Des forces, des exigences, une lutte de tous les instants : le symbolisme pourra restituer la vigueur des tendances psychiques, il ne précisera pas leur nature ni leur origine, il ne désignera ni les entraves, ni les leurres, ni l'argumentaire. Cette tâche revient à la science, à la psychologie, à la pensée conceptuelle. L'image peut émouvoir et transposer. Ceci est notamment rendu possible parce que la lutte contre le mal engendre une émotion, de même que la culpabilité est, elle aussi, une sensation. Nous nous apercevons alors qu'en mariant les idées aux formes, l'art procure un plaisir supplémentaire qui n'appartient pas à l'idée et qui lui est en quelque sorte donné. Les sensations plastiques renforcent le désir de lutter, elles le célèbrent. Au combat de Saint-Georges on pourra à son gré attribuer diverses significations. Si l'on ne veut pas considérer que l'humanité présente le contraste stupéfiant entre les cœurs avides d'héroïsme et les rapaces sans scrupules, le thème peut encore figurer des conflits psychiques, la réfutation de théories scientifiques perverses, de philosophies éhontées.

Car la question épineuse est aussi la suivante : comment concevoir une œuvre complète, une synthèse positive ? Aucun problème actuel ne nous apparaît à la fois simple et grand.
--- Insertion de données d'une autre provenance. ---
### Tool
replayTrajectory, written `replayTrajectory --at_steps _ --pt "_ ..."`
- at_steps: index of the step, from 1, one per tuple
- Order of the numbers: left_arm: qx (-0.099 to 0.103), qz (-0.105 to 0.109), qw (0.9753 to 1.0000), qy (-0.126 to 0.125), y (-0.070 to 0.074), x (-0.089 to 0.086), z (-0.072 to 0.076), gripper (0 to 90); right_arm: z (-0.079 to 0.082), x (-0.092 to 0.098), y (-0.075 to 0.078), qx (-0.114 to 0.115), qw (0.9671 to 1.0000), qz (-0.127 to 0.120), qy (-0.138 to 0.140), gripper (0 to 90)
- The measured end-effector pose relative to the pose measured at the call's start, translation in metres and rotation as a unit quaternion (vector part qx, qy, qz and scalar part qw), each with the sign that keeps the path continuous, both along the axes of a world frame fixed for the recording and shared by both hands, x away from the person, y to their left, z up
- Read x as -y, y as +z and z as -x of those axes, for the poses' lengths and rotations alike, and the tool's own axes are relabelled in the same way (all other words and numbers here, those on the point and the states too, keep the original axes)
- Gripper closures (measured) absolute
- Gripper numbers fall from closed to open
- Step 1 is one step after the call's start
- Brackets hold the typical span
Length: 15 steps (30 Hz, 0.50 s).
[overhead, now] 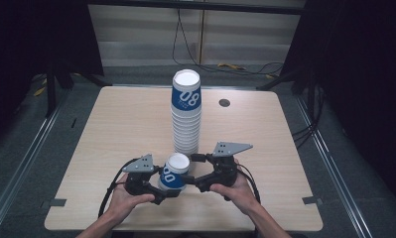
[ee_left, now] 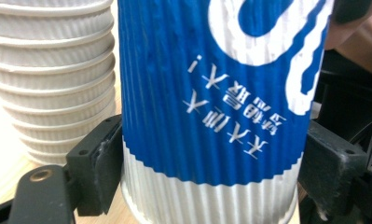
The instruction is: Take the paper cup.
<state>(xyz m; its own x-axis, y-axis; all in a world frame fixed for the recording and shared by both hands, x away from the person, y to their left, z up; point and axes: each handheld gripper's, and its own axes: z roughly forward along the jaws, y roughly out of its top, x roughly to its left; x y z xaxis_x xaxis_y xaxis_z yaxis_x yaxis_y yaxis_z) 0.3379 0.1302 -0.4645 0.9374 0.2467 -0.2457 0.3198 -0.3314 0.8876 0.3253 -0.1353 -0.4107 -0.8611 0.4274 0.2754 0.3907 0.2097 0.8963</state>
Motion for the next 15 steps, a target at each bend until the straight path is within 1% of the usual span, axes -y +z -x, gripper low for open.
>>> replayTrajectory --at_steps 5,6,7,8,9,10,11,12,14,15 --pt "-0.010 -0.001 0.9999 0.008 0.001 -0.002 -0.003 18.0 0.001 0.008 -0.001 -0.005 0.9999 0.015 -0.006 16.3" --pt "-0.004 -0.013 0.9998 0.012 0.002 -0.003 -0.002 18.0 0.001 0.010 -0.002 -0.007 0.9998 0.015 -0.006 16.7" --pt "-0.004 -0.013 0.9998 0.012 0.002 -0.003 -0.002 18.0 0.001 0.011 -0.003 -0.009 0.9999 0.013 -0.006 17.1" --pt "-0.010 -0.022 0.9997 0.010 0.002 -0.003 -0.002 18.1 0.002 0.012 -0.004 -0.010 0.9998 0.014 -0.007 17.5" --pt "-0.010 -0.022 0.9997 0.010 0.002 -0.003 -0.002 18.1 0.002 0.012 -0.004 -0.010 0.9998 0.014 -0.007 17.5" --pt "-0.009 -0.033 0.9993 0.013 0.002 -0.002 -0.001 18.1 0.002 0.013 -0.005 -0.014 0.9996 0.022 -0.005 17.5" --pt "-0.009 -0.033 0.9993 0.013 0.002 -0.002 -0.001 18.2 0.003 0.013 -0.006 -0.013 0.9995 0.027 -0.005 17.6" --pt "-0.004 -0.045 0.9989 0.013 0.002 -0.001 0.000 18.2 0.003 0.014 -0.006 -0.014 0.9995 0.028 -0.007 17.7" --pt "0.001 -0.051 0.9987 0.010 0.003 0.001 0.001 18.2 0.004 0.015 -0.007 -0.011 0.9991 0.040 -0.010 17.7" --pt "-0.001 -0.051 0.9986 0.010 0.004 0.001 0.002 18.2 0.004 0.015 -0.008 -0.011 0.9987 0.049 -0.012 17.7"
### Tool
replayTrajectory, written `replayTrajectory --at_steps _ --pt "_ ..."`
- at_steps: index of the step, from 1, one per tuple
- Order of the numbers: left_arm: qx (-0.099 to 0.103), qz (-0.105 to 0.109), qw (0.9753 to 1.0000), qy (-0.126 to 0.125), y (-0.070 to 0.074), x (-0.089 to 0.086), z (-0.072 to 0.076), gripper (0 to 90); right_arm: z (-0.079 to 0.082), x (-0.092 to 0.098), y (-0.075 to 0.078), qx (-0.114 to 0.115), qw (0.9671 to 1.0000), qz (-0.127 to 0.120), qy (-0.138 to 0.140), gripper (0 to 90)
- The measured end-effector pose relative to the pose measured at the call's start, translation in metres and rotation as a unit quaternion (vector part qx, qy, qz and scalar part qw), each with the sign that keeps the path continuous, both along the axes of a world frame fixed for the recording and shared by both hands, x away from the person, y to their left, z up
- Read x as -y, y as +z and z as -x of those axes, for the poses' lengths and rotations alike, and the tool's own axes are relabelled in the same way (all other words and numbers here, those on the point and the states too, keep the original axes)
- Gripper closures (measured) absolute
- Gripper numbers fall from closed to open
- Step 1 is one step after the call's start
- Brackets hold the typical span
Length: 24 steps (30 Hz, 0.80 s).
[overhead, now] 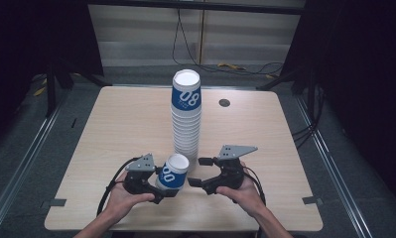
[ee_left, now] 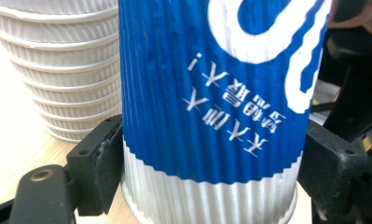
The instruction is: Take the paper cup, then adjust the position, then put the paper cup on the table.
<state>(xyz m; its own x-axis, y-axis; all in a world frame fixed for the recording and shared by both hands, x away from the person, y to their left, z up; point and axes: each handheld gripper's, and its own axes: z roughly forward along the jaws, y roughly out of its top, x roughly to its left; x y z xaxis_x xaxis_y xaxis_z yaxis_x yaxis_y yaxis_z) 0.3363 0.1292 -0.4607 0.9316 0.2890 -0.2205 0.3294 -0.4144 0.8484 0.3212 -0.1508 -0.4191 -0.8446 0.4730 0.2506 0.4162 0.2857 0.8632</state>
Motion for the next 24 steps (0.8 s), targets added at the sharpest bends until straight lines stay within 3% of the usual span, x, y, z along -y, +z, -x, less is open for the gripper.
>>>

Une des difficultés de la mise en forme, ce n'est pas l'absence d'exploit héroïque mais la dispersion de la lutte dans une multiplicité d'acharnements, de travaux obscurs, d’avancées infimes entrecoupées de régressions. Prenons un exemple incontestable : le combat de Churchill contre le nazisme entre 1933 et 1945. Comment peindre la vigilance, les discours à la chambre des Communes, le réseau clandestin d'informations, l’intérêt pour les radars et l'atome, les compétences déployées comme chef de gouvernement et ministre de la défense, le sens de la diplomatie? Une fresque rivalisera péniblement avec une biographie documentée. Son infériorité sur le plan de la connaissance ne la disqualifie pas pour autant. N’est-ce pas la sensibilité aux formes et le goût de la transposition qui sont décisifs en la matière ? Concentrer les événements dans une scène, emprunter un visage captivant, organiser les tensions et les gestes dans des rapports plastiques, deviennent alors le privilège du symbole qui n'évoquera il est vrai que l'idée de la lutte.

[1] E. H. Gombrich, L'art et l'illusion. Gallimard.
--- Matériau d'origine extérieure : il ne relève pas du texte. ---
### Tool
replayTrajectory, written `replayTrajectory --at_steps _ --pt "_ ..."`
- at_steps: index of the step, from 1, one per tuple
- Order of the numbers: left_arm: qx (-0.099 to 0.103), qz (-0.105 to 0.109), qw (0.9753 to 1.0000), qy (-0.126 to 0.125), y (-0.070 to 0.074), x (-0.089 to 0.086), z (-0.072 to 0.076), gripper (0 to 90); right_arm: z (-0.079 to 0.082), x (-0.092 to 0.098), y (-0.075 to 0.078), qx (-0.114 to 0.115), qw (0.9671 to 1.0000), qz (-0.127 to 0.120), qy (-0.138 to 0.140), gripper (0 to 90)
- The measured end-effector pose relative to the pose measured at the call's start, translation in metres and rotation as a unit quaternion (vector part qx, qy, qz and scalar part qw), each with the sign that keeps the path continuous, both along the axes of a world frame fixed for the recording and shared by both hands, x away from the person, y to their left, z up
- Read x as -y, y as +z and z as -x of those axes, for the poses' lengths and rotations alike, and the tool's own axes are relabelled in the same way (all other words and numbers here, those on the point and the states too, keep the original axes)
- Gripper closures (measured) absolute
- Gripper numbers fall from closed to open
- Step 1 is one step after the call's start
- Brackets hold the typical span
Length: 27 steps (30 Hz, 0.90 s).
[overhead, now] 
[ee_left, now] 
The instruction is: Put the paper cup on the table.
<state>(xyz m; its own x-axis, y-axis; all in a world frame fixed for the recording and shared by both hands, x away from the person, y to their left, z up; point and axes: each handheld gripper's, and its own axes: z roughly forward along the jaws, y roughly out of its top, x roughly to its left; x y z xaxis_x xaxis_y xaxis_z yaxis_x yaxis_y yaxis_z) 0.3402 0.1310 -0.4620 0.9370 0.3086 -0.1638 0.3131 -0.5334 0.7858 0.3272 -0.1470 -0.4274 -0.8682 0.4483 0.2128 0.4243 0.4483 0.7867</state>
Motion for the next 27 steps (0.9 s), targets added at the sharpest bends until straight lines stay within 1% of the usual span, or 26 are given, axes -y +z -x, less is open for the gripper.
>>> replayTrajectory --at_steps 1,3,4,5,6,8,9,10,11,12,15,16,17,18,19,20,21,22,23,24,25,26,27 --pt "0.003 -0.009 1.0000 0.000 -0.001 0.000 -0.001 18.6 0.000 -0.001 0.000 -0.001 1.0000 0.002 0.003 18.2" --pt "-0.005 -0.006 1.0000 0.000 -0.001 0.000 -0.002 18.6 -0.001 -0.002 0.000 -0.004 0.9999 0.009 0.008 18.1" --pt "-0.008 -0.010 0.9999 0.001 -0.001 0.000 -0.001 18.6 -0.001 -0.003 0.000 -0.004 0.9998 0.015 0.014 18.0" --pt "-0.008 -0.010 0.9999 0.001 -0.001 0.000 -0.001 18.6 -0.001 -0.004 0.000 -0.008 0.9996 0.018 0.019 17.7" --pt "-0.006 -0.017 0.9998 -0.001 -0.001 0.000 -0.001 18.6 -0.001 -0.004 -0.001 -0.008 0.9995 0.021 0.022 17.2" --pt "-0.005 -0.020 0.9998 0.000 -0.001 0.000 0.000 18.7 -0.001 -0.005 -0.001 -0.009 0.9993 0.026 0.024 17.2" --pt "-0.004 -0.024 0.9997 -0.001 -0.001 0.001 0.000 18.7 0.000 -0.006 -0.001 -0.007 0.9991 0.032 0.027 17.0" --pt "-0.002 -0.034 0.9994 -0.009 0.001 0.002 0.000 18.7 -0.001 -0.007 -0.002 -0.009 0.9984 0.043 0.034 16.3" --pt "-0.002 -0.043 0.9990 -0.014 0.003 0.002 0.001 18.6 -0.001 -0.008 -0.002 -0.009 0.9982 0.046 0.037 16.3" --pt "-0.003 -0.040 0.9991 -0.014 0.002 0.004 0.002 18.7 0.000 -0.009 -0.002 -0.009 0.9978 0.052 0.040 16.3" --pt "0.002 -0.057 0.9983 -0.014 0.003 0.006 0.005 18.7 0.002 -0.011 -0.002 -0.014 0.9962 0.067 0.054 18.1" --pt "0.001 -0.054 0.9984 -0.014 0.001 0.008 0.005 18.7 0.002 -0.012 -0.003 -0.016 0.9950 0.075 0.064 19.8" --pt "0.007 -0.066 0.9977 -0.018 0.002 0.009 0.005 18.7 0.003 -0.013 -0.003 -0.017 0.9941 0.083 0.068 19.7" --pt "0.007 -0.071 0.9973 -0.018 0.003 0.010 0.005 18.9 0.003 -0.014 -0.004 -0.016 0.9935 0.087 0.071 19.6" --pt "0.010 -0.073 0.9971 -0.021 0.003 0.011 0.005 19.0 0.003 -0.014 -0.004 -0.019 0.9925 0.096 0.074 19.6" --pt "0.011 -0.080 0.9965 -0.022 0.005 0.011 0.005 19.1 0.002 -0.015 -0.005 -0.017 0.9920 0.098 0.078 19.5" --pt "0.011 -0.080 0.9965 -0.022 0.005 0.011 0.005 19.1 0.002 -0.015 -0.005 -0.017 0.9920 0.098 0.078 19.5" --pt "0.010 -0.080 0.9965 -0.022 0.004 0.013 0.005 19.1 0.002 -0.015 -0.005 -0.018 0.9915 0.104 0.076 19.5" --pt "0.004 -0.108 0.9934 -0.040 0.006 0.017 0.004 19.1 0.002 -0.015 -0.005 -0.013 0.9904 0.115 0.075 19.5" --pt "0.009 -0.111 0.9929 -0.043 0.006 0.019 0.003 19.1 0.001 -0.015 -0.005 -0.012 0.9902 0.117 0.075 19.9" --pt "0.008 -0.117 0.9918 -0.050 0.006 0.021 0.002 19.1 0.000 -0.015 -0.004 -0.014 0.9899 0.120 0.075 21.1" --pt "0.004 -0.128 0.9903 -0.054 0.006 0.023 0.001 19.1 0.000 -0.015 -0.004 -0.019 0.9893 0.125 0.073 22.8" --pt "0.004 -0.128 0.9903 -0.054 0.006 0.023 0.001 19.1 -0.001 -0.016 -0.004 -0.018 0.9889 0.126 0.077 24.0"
[2] Murasaki-shikibu, Le dit du Genji, traduction de R. Sieffert, p. 78. Publications Orientalistes de France.

[3] J.-D. Vincent, Biologie des passions, p 148. Editions Odile Jacob.

[4] J. Delumeau, Le péché et la peur, pp. 602, 618 et 619. Fayard. R. Sibbes, Gods Inquisition in two sermons, 1619 (note 236). R. Burton (1577-1640) est essayiste, pasteur, humaniste, auteur de L'Anatomie de la mélancolie.